■ **Task statement**: Each line in the entries below that holds the string "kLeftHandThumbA" must be copied.

(Stored items)
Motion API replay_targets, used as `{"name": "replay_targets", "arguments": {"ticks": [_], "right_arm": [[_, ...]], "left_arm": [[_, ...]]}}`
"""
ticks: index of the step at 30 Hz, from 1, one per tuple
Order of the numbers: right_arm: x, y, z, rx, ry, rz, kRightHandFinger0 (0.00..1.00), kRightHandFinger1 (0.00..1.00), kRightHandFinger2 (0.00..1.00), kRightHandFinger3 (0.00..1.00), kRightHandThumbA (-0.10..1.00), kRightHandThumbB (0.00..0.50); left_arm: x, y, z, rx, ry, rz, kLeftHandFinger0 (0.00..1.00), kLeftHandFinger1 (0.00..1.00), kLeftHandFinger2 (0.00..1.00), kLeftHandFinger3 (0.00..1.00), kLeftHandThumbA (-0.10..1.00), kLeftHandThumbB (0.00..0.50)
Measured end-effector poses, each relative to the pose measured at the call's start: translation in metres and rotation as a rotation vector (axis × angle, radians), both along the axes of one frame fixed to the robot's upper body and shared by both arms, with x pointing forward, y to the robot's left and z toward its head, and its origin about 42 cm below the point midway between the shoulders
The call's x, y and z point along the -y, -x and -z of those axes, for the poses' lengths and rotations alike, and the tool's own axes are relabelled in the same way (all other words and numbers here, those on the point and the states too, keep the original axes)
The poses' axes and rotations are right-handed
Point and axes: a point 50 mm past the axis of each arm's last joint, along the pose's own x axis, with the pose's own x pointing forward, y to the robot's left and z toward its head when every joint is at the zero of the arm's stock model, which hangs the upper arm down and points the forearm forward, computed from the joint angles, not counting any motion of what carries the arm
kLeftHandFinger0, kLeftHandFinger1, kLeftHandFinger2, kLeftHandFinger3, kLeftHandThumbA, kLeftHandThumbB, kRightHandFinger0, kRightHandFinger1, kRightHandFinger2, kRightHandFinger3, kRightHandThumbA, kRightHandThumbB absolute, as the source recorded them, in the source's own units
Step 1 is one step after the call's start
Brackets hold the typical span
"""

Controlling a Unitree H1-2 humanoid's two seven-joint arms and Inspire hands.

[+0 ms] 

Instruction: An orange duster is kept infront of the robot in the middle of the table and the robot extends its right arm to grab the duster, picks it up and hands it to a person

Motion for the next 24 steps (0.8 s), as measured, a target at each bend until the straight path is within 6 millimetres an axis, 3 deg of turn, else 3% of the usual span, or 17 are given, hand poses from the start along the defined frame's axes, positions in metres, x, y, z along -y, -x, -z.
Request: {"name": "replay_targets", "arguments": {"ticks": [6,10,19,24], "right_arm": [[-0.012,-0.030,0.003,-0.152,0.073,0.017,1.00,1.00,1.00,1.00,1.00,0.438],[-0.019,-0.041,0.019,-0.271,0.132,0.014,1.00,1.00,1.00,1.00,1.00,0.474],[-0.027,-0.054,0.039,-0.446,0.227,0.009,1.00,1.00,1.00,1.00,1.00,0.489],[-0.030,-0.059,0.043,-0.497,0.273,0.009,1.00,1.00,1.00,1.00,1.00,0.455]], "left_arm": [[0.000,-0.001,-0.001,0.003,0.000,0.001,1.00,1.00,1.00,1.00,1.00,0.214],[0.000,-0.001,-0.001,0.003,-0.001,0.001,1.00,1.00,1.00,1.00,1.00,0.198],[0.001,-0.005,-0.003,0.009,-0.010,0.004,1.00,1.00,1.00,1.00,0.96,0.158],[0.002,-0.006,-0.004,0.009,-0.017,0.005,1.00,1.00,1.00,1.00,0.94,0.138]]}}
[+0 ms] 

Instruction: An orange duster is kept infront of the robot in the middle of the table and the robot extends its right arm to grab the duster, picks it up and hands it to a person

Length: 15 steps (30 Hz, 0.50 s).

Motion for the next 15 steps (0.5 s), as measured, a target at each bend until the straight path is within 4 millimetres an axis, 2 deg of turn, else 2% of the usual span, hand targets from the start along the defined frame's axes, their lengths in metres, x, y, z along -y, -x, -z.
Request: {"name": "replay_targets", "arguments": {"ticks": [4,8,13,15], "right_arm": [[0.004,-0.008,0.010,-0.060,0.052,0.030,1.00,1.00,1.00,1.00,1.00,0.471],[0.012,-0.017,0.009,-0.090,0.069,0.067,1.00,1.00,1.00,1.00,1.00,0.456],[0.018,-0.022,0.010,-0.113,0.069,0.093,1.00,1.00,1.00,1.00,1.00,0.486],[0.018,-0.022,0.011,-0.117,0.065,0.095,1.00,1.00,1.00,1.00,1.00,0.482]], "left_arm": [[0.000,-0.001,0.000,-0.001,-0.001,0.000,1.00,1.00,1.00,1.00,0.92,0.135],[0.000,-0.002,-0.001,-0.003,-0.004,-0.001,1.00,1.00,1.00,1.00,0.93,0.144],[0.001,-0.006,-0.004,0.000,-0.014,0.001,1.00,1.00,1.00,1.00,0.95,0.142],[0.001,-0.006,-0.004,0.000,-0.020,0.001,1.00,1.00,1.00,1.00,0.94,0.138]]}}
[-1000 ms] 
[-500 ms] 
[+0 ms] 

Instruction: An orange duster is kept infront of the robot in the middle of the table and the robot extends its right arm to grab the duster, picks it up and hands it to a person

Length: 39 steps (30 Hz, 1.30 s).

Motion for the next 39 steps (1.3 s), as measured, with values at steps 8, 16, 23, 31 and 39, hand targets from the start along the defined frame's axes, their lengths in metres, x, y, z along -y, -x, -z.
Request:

■ **Result for this exercise**:
Order of the numbers: right_arm: x, y, z, rx, ry, rz, kRightHandFinger0 (0.00..1.00), kRightHandFinger1 (0.00..1.00), kRightHandFinger2 (0.00..1.00), kRightHandFinger3 (0.00..1.00), kRightHandThumbA (-0.10..1.00), kRightHandThumbB (0.00..0.50); left_arm: x, y, z, rx, ry, rz, kLeftHandFinger0 (0.00..1.00), kLeftHandFinger1 (0.00..1.00), kLeftHandFinger2 (0.00..1.00), kLeftHandFinger3 (0.00..1.00), kLeftHandThumbA (-0.10..1.00), kLeftHandThumbB (0.00..0.50)
kLeftHandFinger0, kLeftHandFinger1, kLeftHandFinger2, kLeftHandFinger3, kLeftHandThumbA, kLeftHandThumbB, kRightHandFinger0, kRightHandFinger1, kRightHandFinger2, kRightHandFinger3, kRightHandThumbA, kRightHandThumbB absolute, as the source recorded them, in the source's own units

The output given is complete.